# YOUR OBJECTIVE:
Identify each line below that contains the word "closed", and copy it out.

--

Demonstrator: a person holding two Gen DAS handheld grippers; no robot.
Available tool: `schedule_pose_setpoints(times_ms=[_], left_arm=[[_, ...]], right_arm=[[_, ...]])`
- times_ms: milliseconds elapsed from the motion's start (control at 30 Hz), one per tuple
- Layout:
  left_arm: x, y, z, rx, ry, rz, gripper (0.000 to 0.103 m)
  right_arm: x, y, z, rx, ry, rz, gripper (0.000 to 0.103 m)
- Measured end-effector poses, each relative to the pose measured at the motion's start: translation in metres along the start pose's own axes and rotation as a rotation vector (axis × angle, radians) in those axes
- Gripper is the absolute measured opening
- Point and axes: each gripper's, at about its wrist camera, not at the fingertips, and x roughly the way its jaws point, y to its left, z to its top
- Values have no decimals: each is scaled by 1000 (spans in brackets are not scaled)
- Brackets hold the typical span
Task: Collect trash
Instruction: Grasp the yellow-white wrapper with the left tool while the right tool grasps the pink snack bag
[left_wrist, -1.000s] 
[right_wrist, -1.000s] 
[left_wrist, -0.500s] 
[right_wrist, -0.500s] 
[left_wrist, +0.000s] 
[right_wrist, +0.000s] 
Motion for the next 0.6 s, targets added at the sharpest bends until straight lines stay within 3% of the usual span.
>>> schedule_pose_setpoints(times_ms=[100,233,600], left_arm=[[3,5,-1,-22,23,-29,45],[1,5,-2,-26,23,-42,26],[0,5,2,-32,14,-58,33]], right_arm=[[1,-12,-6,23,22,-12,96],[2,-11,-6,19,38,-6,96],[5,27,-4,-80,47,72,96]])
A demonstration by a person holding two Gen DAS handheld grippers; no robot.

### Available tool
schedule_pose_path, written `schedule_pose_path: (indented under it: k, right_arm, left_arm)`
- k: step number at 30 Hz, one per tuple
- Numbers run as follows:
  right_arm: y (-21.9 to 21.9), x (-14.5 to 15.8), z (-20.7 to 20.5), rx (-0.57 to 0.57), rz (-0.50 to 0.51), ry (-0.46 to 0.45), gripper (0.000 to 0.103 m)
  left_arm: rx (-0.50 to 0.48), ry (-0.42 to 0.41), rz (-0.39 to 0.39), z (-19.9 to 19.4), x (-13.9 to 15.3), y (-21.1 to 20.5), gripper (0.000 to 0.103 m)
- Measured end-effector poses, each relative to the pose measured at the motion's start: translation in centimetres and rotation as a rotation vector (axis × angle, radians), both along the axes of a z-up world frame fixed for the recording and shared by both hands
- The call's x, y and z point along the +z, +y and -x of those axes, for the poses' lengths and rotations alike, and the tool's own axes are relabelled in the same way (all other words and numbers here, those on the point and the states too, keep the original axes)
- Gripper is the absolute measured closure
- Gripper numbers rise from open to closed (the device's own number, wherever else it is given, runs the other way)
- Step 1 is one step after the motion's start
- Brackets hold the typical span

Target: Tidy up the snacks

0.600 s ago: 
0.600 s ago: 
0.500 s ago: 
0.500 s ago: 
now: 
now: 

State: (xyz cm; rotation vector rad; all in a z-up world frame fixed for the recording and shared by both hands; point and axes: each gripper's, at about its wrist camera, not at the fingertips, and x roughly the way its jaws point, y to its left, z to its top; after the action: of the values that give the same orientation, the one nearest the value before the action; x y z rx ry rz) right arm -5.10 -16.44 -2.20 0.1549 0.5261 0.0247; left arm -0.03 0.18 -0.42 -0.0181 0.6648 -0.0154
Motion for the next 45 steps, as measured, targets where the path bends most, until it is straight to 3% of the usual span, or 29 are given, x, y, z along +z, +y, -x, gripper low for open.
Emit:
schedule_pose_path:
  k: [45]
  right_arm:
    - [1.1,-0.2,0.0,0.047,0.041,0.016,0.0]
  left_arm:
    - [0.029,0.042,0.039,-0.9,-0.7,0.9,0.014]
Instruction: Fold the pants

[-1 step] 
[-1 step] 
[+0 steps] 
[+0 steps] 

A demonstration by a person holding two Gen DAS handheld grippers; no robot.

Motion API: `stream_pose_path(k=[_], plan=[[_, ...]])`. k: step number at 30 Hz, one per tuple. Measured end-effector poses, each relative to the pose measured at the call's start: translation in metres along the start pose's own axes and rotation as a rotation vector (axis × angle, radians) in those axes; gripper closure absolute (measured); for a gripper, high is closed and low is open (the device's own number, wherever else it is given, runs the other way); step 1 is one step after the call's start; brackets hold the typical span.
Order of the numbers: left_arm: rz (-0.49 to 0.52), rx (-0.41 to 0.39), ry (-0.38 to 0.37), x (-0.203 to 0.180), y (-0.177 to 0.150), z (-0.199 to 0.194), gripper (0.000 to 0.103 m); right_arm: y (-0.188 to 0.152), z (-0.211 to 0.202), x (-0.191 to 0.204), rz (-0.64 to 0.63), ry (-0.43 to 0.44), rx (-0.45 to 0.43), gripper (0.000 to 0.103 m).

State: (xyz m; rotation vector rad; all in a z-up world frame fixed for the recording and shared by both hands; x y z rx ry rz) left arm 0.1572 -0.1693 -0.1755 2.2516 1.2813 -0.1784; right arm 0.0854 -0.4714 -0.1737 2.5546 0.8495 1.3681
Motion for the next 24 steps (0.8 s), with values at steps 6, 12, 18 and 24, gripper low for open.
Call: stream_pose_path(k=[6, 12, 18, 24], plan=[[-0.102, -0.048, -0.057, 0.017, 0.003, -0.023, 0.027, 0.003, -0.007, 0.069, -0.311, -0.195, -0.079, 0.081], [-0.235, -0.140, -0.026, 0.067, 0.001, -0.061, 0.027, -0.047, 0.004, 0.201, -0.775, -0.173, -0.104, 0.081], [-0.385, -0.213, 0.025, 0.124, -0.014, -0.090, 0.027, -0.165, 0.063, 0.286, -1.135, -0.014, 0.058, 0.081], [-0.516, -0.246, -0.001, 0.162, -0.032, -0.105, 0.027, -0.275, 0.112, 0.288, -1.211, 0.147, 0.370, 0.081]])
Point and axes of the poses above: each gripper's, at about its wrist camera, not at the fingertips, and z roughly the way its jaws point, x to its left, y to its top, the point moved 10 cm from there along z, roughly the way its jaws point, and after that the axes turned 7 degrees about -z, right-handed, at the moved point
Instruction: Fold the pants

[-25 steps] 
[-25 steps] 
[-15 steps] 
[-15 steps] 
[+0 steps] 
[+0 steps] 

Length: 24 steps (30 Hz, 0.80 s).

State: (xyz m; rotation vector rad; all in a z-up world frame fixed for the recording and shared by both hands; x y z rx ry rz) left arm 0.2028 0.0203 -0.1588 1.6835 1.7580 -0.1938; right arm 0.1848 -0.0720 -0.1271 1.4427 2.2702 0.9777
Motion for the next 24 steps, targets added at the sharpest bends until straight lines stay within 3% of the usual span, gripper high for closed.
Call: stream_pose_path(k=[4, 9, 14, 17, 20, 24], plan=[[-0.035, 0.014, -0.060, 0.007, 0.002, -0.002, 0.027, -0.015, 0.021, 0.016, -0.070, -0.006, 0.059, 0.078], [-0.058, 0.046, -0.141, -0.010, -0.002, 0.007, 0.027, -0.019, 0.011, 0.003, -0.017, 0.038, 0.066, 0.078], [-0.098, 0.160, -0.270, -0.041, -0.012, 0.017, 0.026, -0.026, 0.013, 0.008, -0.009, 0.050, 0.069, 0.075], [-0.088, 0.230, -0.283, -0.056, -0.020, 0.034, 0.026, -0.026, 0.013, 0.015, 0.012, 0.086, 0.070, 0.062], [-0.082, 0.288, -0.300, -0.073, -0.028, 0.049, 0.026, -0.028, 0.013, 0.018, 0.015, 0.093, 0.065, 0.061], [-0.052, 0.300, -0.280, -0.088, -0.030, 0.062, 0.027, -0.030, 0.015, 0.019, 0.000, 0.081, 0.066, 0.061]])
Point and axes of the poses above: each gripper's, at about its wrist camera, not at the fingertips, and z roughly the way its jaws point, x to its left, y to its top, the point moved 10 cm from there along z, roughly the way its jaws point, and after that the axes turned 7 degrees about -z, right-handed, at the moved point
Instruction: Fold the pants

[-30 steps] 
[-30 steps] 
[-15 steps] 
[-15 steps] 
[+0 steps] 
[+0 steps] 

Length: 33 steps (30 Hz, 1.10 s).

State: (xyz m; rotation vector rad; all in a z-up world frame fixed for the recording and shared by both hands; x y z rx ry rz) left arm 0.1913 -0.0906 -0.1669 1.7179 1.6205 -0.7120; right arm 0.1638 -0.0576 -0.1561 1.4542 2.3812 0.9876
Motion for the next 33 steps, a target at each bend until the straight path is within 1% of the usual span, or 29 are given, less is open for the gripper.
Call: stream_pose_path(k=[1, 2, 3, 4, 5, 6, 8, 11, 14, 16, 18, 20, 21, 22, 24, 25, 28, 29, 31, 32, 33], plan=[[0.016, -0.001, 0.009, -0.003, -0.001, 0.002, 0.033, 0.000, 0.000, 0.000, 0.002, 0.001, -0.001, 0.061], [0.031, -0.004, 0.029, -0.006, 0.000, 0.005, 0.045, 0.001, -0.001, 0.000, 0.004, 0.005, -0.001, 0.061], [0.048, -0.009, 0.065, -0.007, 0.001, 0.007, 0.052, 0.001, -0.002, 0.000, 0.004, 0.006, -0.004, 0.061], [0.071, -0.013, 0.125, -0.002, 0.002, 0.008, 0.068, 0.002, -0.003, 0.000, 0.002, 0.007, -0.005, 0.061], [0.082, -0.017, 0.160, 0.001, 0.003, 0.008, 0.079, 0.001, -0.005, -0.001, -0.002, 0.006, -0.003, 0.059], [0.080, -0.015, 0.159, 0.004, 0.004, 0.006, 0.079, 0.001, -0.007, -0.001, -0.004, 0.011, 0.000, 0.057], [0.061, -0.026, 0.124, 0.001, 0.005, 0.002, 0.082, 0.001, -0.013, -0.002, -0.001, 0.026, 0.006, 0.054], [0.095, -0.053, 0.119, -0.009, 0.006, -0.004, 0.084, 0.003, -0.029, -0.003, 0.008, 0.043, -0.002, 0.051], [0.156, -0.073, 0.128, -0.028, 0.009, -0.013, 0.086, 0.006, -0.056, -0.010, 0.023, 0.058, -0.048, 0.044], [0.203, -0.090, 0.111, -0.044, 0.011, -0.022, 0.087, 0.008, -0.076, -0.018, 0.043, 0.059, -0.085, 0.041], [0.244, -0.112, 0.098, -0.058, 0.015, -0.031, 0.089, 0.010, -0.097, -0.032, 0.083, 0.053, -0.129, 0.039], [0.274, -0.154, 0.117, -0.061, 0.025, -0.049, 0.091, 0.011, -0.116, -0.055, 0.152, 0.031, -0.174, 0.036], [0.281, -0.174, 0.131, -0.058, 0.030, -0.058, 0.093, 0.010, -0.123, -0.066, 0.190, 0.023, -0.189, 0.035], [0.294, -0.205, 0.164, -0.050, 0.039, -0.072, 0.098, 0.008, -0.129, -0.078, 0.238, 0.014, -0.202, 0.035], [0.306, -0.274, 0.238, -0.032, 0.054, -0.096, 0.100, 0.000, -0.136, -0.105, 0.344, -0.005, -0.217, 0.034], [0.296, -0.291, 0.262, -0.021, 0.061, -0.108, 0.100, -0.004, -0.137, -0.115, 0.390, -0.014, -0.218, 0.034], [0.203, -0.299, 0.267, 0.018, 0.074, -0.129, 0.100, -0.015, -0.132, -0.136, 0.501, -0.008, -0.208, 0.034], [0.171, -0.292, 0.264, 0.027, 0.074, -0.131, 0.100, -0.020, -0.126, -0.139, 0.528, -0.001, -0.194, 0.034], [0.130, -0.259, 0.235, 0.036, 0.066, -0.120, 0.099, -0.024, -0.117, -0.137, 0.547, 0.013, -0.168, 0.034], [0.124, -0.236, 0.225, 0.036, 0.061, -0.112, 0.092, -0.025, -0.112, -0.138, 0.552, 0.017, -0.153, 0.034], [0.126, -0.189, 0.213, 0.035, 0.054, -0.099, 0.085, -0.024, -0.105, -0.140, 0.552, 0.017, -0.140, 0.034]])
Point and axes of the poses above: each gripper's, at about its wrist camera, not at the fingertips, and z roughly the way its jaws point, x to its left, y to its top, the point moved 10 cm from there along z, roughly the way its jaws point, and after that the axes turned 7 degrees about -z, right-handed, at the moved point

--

# RESPONSE AREA:
- Gripper numbers rise from open to closed (the device's own number, wherever else it is given, runs the other way)
Motion API: `stream_pose_path(k=[_], plan=[[_, ...]])`. k: step number at 30 Hz, one per tuple. Measured end-effector poses, each relative to the pose measured at the call's start: translation in metres along the start pose's own axes and rotation as a rotation vector (axis × angle, radians) in those axes; gripper closure absolute (measured); for a gripper, high is closed and low is open (the device's own number, wherever else it is given, runs the other way); step 1 is one step after the call's start; brackets hold the typical span.
Motion for the next 24 steps, targets added at the sharpest bends until straight lines stay within 3% of the usual span, gripper high for closed.

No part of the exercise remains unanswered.